CHAPTER 11
“That girl’s taken a shine to you,” Slash said, glancing at Pecos sitting beside him on the driver’s seat. “You know that, don’t you?”
Pecos frowned at him. “Who?”
“Myra, ya dope!”
“Myra? Taken a shine to me? Why, she’s young enough to be . . . well, she’s young enough to be the oldest daughter of my oldest brother. Oldest brother by a long shot!” Pecos snorted to himself and ran a sleeve of his suit coat across his mouth.
“She’s old enough to be your daughter, ya lout!”
“She’s old enough to be my daughter if I fathered her when I was still a boy. Now, that’s as far as I’m gonna go. You keep pushin’ it, I’m gonna drag you down off this noisy contraption and kick your bony behind!”
“All right, all right. Don’t get your bloomers in a twist. I’ll let that part go.
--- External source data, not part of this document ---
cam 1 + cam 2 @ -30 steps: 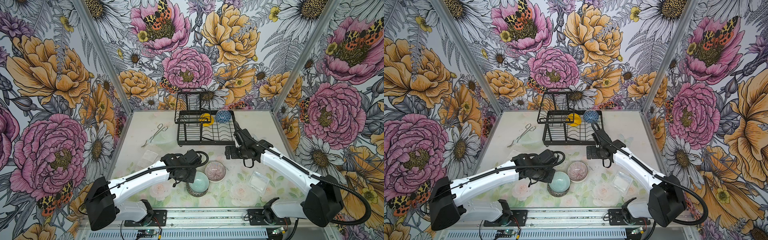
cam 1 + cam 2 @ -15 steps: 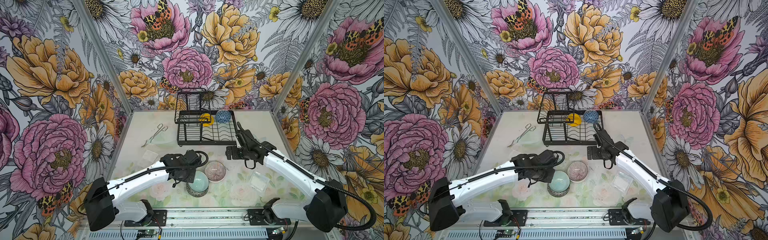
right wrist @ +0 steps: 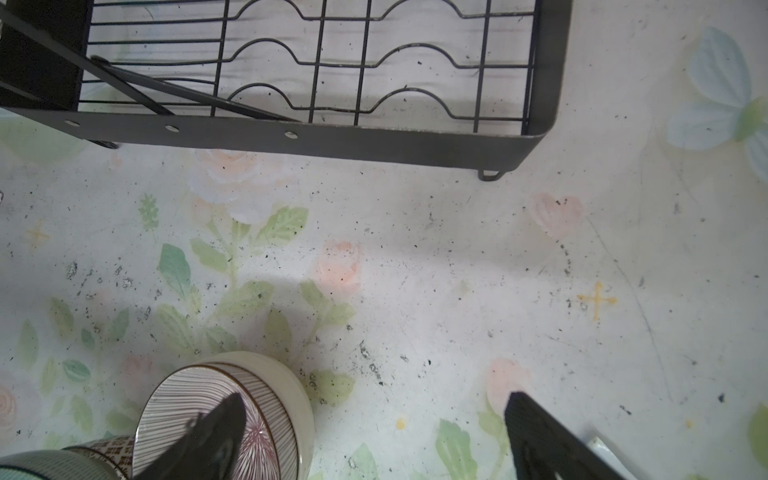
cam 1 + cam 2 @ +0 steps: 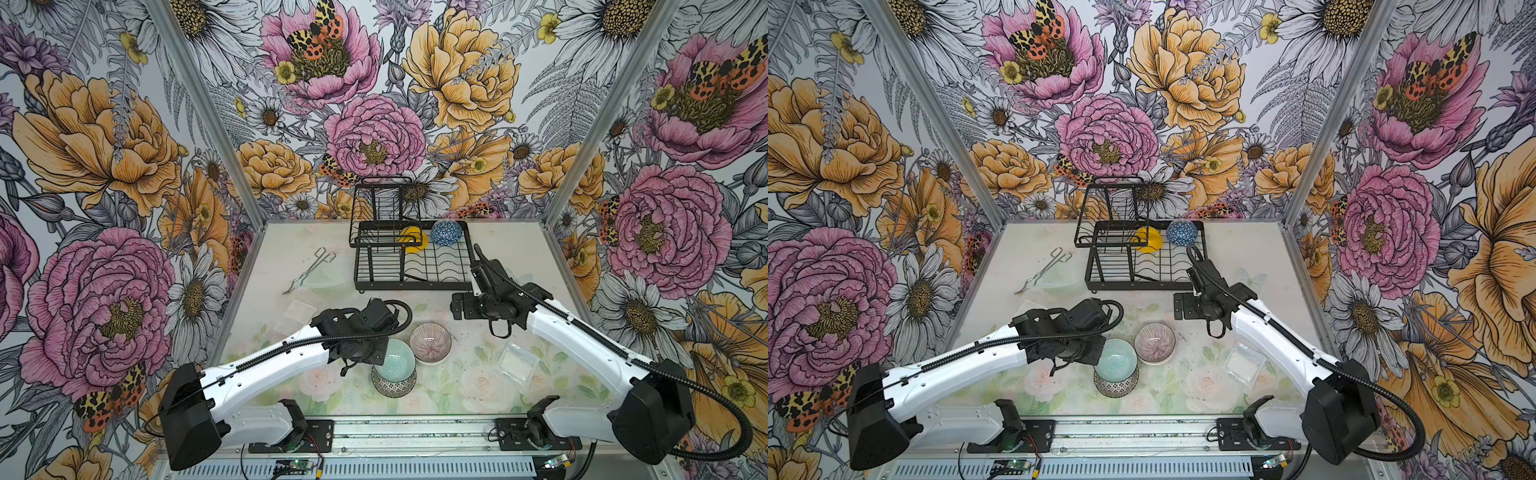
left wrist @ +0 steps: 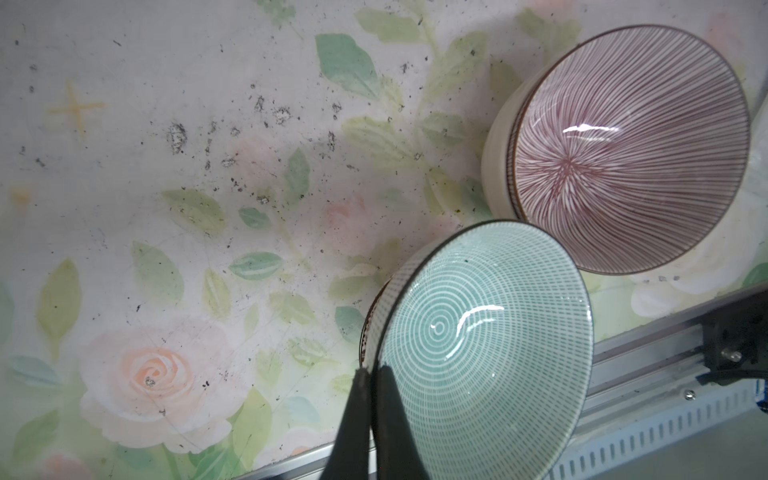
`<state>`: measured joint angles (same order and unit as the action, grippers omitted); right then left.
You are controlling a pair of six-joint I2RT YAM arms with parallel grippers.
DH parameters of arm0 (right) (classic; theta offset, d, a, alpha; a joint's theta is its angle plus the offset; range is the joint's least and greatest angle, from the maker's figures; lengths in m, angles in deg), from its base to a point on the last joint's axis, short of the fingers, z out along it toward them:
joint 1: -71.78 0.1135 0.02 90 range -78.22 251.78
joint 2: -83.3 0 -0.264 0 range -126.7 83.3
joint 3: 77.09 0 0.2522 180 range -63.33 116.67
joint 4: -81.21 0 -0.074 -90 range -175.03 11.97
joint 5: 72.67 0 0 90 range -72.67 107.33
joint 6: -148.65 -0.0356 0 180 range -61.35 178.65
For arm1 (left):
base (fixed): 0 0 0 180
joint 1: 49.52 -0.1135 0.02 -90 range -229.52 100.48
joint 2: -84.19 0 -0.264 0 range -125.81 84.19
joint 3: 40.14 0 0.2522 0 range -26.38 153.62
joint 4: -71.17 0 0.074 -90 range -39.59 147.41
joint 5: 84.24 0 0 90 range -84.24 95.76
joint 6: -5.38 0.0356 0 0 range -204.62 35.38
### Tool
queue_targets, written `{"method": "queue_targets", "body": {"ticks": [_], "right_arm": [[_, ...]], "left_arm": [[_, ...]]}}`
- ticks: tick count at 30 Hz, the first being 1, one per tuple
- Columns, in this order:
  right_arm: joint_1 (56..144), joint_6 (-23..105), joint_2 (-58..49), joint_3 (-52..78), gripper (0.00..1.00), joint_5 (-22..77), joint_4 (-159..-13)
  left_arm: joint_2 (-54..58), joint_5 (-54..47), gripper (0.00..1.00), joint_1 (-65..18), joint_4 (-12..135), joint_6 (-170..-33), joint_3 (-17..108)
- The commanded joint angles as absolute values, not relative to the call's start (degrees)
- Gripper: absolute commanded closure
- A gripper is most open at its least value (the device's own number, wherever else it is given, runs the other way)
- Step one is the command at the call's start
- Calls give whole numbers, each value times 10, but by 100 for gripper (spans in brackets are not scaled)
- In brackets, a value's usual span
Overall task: Load the bowls into the dish rack
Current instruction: 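Lift the green bowl toward the rack while the right gripper reaches to it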
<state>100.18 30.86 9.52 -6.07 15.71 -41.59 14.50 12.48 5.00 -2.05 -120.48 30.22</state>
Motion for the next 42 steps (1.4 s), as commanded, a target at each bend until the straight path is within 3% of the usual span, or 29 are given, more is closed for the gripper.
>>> {"method": "queue_targets", "body": {"ticks": [1,13,18,29,34,39,42], "right_arm": [[1000,307,115,-51,1,162,-427],[1000,314,127,-47,1,185,-428],[1001,327,133,-23,1,205,-428],[1001,338,114,56,0,280,-456],[1003,311,83,60,9,334,-497],[1001,299,60,54,20,316,-519],[998,296,37,64,33,318,-528]], "left_arm": [[169,140,100,46,-18,-1189,340],[171,173,100,-6,-45,-1120,419],[135,226,100,-29,-10,-1079,451],[24,227,100,-63,106,-999,533],[-12,202,100,-64,145,-972,572],[-37,160,100,-66,169,-961,599],[-47,136,100,-68,185,-961,605]]}}
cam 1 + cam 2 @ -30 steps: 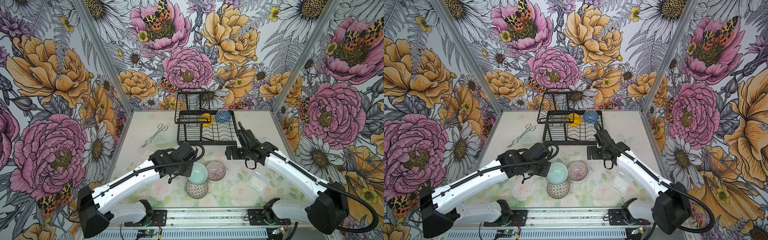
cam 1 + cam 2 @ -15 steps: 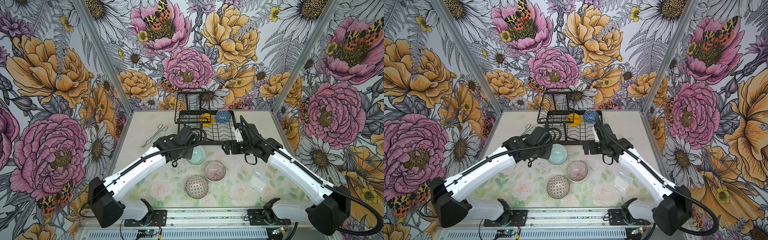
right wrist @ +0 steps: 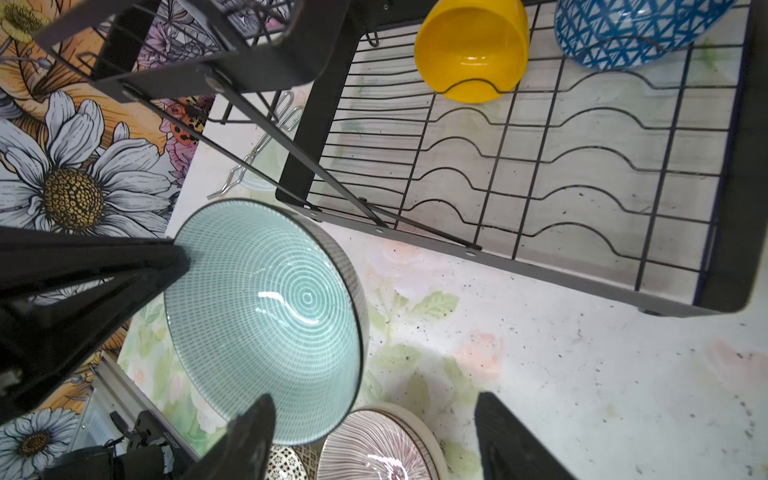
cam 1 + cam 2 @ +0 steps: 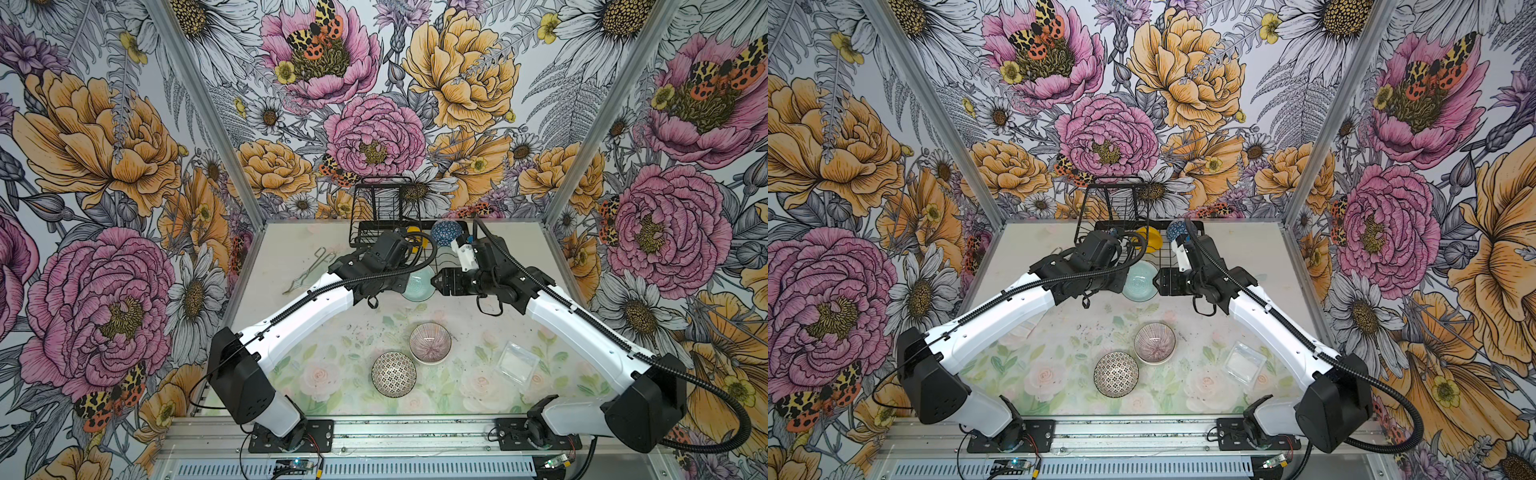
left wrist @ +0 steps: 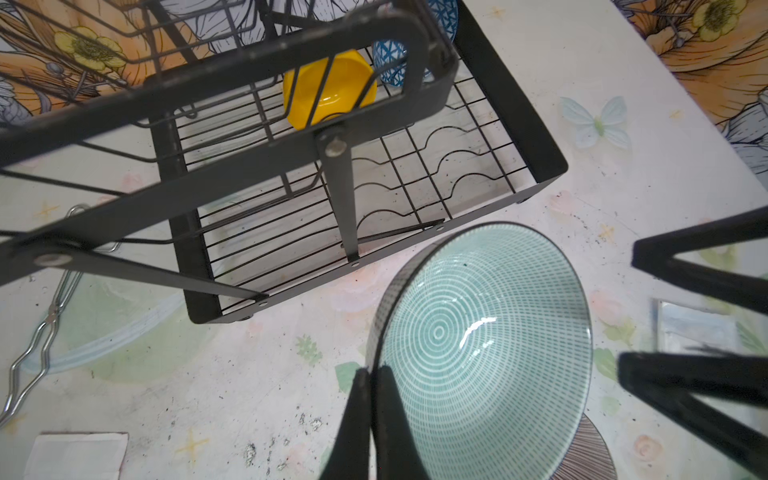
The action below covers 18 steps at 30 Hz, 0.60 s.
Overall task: Load the bowls into the dish rack
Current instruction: 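Lift the green bowl toward the rack while the right gripper reaches to it, then grasp the green bowl rim with the right gripper and open the left gripper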
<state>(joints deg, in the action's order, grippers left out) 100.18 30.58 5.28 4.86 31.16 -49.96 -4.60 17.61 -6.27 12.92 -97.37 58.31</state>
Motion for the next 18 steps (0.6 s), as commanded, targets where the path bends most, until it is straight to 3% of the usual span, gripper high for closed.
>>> {"method": "queue_targets", "body": {"ticks": [1,9,16,18], "right_arm": [[997,296,29,69,36,318,-528],[989,298,-5,94,63,311,-529],[980,302,-24,90,99,304,-528],[979,301,-27,91,100,304,-528]], "left_arm": [[-51,131,100,-68,187,-960,608],[-61,93,100,-74,207,-969,602],[-59,76,100,-83,217,-972,598],[-61,73,100,-83,218,-971,598]]}}
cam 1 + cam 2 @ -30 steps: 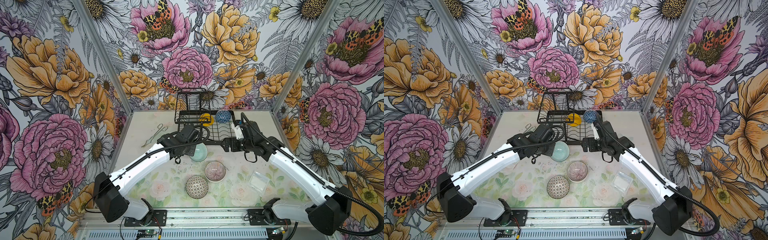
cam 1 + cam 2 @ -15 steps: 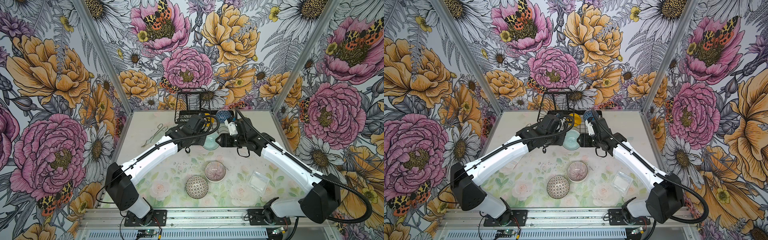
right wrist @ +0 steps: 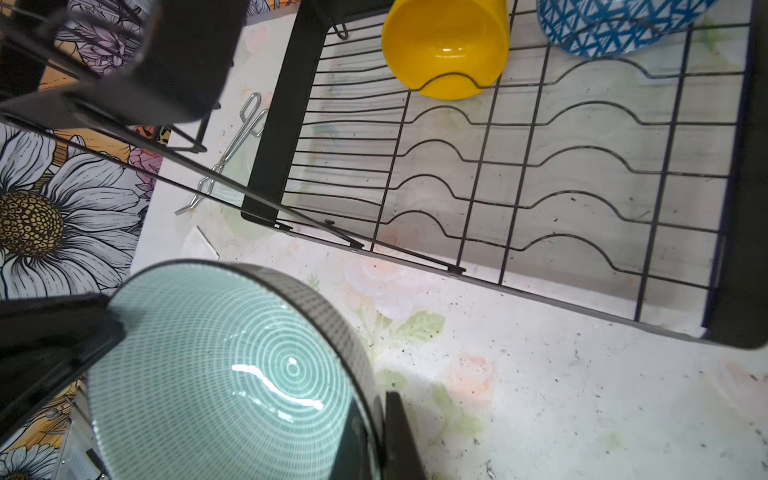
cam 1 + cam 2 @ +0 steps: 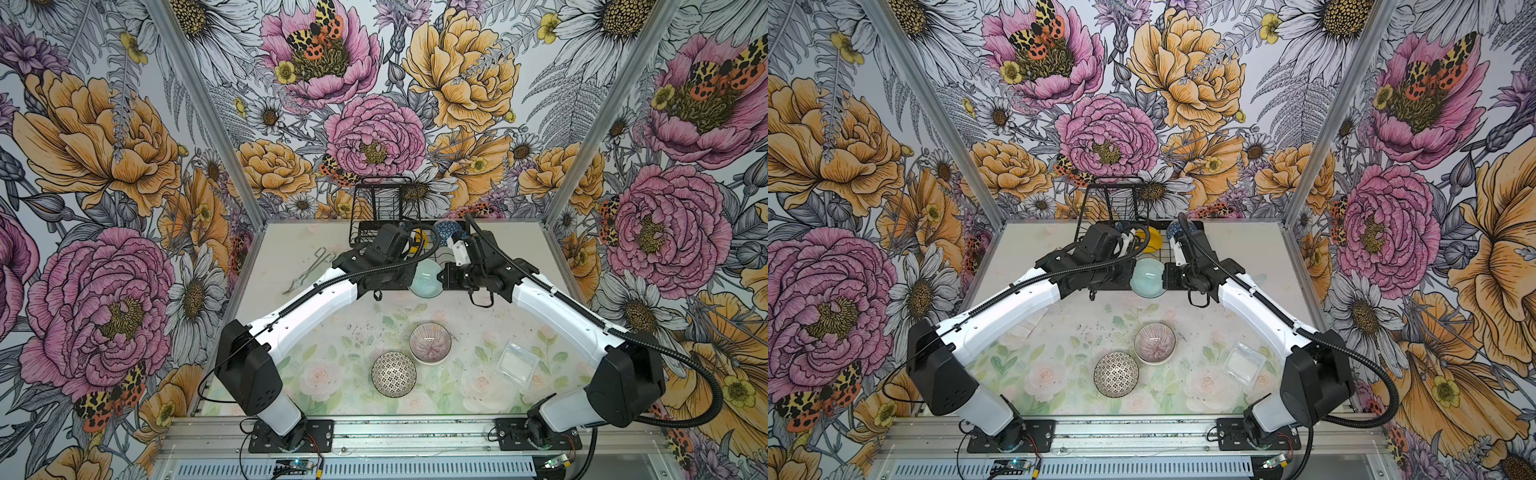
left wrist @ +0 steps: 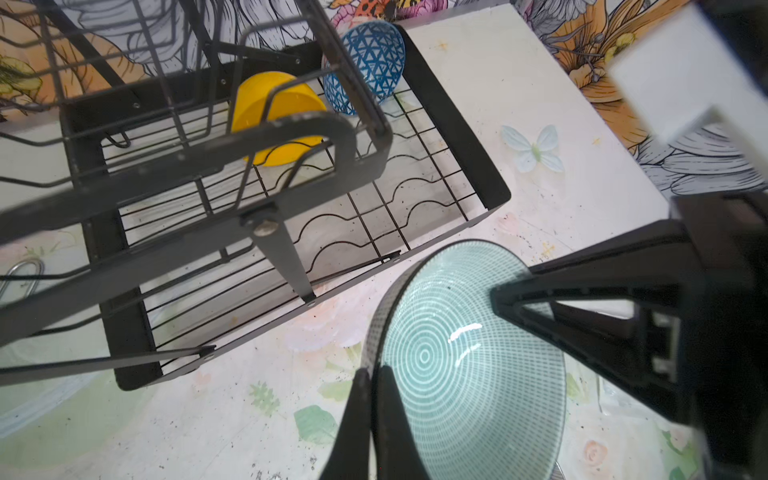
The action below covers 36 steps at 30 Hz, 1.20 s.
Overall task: Load the bowls into the dish rack
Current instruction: 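Grasp the green bowl rim with the right gripper and open the left gripper, then carry the green bowl into the rack slots with the right gripper while left arm withdraws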
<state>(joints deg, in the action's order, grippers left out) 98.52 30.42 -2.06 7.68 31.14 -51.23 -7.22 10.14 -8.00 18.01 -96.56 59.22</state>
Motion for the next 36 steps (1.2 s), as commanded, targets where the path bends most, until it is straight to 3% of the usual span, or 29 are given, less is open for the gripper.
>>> {"method": "queue_targets", "body": {"ticks": [1,6,7,9,12,16,25,29,36], "right_arm": [[978,301,-27,91,100,304,-528],[973,313,-18,93,100,295,-527],[970,316,-14,93,100,294,-527],[963,326,-6,93,100,292,-526],[949,339,3,92,100,290,-523],[932,372,17,89,100,277,-519],[912,488,51,87,100,96,-554],[909,559,69,44,100,21,-680],[901,761,62,-77,100,3,-1012]], "left_arm": [[-62,72,100,-83,218,-971,598],[-67,67,100,-84,219,-970,599],[-66,67,90,-84,219,-969,599],[-61,57,57,-90,219,-967,598],[-47,48,30,-106,217,-967,589],[-16,46,1,-121,212,-970,577],[58,102,1,-189,175,-994,535],[97,99,1,-271,176,-1013,483],[122,67,1,-393,176,-1032,418]]}}
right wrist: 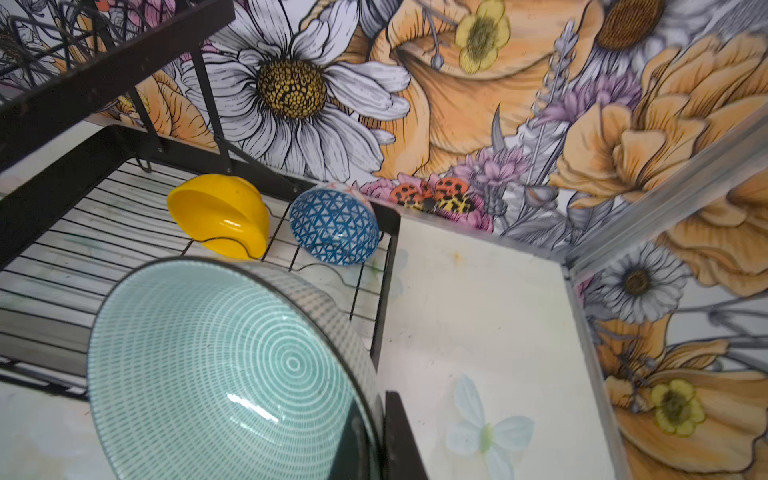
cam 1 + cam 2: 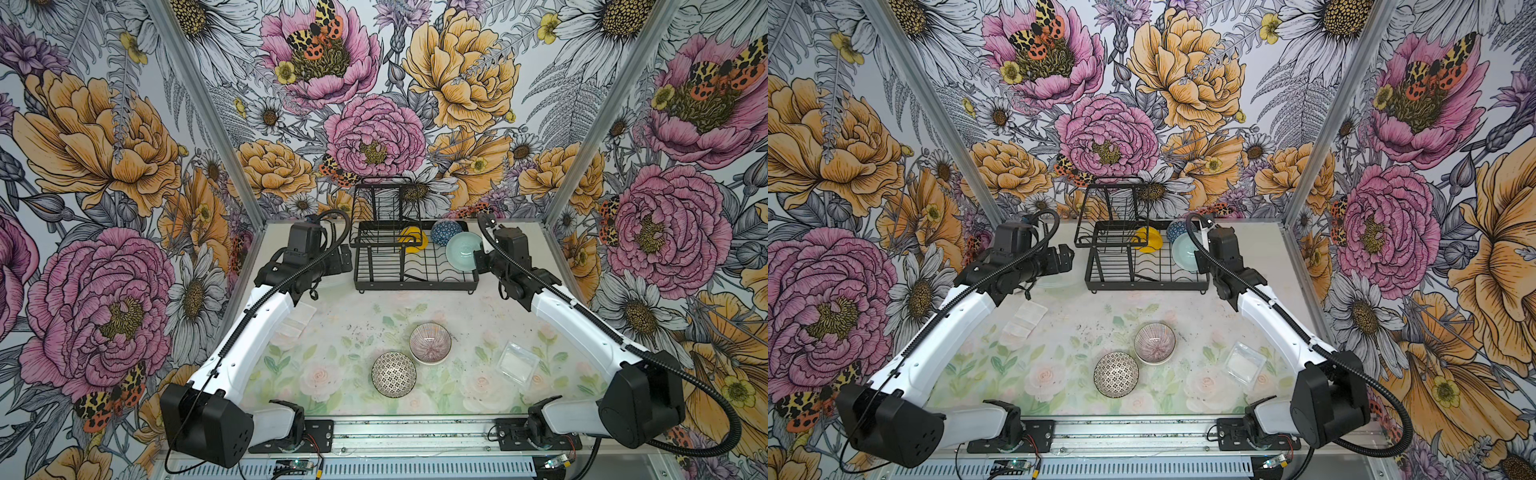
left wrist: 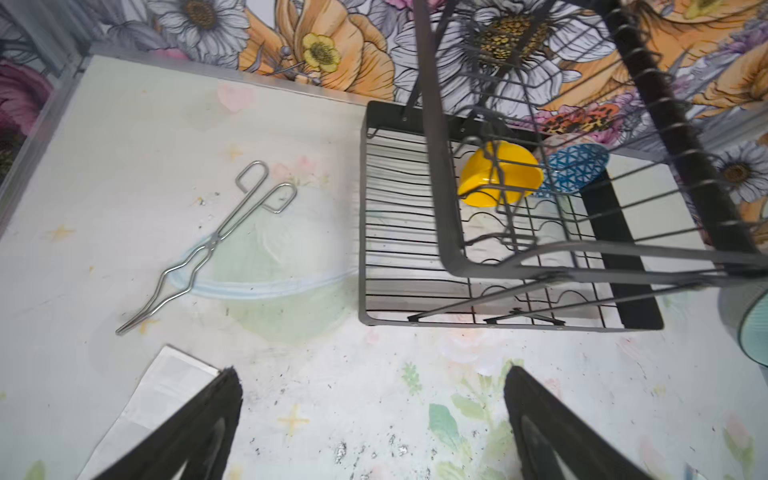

Fer now.” Slash shook his head and gave a wry chuff. “Believe me, I’m even more confounded by the situation my ownself. Don’t see how anyone could take a shine to an old scudder such as yourself, let alone a pretty young thing like Myra Thompson. But she has, all right. You maybe can’t see it, but I can.”
He turned to his partner, gesturing with his hands. “Every time she looks at you, she gets two little pink dots and one large pink dot right here on her cheeks.”
“Oh, she don’t, neither.”
“Does, too.”
They were riding along through the mountains, following a narrow, winding valley toward the Sawatch Range. This was their first day on the trail. They’d gotten a late start after the row with Todd Elwood and having to show Myra around the freight yard.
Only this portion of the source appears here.